In animal models of aortic insufficiency, the right common carotid artery is typically used to damage valve leaflets; this strategy impedes subsequent assessments of left ventricular hemodynamics. The present study aimed to establish an alternative technique that would allow subsequent left ventricular catheterization to monitor sequential hemodynamics in rats with aortic insufficiency.

METHOD:

The right internal and external carotid artery branches were dissected. The internal branch was temporarily occluded. The external branch was also occluded, and the proximal, patent segment was catheterized. Via the catheter, ventricular hemodynamic evaluations were performed before and after incurring leaflet damage. The catheter was removed, and the right external branch was permanently ligated. The temporary right internal carotid occlusion was released, and blood flow was re-established.

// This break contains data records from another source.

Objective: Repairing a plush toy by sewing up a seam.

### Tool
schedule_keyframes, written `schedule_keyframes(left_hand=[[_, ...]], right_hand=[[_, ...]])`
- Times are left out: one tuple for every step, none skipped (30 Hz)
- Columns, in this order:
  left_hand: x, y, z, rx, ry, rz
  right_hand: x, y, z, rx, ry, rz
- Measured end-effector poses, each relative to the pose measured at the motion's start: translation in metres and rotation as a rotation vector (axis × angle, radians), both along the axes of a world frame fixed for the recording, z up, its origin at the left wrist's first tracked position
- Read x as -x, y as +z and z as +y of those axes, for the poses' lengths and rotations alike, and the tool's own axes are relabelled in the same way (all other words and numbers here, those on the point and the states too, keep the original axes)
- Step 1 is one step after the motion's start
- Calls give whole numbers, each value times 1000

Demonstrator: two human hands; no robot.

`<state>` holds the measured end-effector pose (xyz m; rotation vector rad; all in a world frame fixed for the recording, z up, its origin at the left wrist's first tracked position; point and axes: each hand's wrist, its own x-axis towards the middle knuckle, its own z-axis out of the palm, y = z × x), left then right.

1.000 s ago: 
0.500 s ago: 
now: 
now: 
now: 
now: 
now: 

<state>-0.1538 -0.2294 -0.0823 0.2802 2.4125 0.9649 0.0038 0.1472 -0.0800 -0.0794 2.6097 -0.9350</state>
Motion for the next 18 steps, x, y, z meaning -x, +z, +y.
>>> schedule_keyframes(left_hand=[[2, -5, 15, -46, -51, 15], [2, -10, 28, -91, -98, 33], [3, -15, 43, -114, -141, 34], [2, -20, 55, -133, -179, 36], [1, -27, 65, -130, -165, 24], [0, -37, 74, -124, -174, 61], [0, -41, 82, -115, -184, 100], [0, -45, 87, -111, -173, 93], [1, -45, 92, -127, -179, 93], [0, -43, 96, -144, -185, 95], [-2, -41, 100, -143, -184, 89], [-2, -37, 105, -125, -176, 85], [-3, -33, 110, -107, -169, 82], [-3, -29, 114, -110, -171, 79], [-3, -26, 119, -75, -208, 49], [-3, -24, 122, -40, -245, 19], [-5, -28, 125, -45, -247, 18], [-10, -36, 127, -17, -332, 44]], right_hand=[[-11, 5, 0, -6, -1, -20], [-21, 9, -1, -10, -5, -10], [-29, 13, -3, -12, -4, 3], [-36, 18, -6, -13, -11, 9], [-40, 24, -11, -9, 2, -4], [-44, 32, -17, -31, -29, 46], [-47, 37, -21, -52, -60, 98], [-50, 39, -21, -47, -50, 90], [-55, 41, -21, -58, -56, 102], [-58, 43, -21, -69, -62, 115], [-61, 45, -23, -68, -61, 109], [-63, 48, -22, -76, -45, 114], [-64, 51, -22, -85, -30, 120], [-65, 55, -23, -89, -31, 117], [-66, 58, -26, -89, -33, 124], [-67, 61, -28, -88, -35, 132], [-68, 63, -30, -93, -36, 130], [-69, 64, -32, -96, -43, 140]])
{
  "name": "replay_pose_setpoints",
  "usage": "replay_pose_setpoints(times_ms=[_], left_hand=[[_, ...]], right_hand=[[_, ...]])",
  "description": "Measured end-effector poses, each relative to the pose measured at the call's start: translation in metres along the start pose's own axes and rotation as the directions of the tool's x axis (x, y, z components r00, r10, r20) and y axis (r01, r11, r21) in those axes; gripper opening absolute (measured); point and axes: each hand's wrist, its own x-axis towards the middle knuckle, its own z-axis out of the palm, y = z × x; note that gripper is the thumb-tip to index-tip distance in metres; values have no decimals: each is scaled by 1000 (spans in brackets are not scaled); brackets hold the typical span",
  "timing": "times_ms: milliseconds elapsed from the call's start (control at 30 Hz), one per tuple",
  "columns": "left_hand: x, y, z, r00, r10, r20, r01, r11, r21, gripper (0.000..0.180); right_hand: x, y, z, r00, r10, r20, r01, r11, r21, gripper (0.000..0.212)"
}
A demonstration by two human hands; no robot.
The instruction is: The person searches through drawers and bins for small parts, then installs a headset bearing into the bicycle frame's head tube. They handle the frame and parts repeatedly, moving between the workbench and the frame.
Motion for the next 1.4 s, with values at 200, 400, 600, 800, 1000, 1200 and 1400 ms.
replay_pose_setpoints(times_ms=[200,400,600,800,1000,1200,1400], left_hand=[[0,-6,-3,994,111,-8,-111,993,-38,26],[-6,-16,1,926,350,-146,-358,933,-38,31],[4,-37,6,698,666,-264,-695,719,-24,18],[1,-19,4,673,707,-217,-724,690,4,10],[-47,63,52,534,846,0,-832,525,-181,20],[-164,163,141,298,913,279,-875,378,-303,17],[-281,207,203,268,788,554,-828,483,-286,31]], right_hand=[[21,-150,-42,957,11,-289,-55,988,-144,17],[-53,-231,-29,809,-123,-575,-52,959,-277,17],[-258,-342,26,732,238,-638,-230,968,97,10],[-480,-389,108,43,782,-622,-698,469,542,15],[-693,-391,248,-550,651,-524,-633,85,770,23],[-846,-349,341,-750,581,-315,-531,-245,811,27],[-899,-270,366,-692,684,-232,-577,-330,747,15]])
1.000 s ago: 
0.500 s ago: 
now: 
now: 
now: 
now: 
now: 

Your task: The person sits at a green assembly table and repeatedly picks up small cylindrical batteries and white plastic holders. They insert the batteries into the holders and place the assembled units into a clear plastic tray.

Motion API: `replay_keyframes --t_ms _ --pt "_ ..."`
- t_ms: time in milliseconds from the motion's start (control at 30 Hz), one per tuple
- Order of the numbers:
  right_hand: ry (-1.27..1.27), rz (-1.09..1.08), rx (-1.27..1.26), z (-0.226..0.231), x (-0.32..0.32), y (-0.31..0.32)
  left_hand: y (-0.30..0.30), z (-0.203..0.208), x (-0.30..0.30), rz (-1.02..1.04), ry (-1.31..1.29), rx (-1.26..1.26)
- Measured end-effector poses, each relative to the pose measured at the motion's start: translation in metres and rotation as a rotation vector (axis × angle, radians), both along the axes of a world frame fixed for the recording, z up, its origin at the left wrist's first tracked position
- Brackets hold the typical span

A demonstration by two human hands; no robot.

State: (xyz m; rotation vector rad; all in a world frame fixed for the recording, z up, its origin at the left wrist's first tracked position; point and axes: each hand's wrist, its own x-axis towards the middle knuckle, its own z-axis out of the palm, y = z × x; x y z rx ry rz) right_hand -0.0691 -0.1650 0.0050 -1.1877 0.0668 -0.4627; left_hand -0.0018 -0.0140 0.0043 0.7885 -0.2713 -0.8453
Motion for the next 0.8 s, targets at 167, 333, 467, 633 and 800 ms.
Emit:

After four weeks, left ventricular hemodynamic measurements were performed from the right common carotid artery.

RESULTS:

Four weeks after the establishment of aortic insufficiency, left ventricular hemodynamic parameters showed a classic chronic hemodynamic pattern, similar to that observed in patients with chronic or compensated aortic insufficiency. Systolic blood pressure was elevated and pulse pressure was increased.

CONCLUSION:

This new method of carotid artery catheterization permitted two sequential, distinct hemodynamic measurements, in experimental model of aortic valve insufficiency.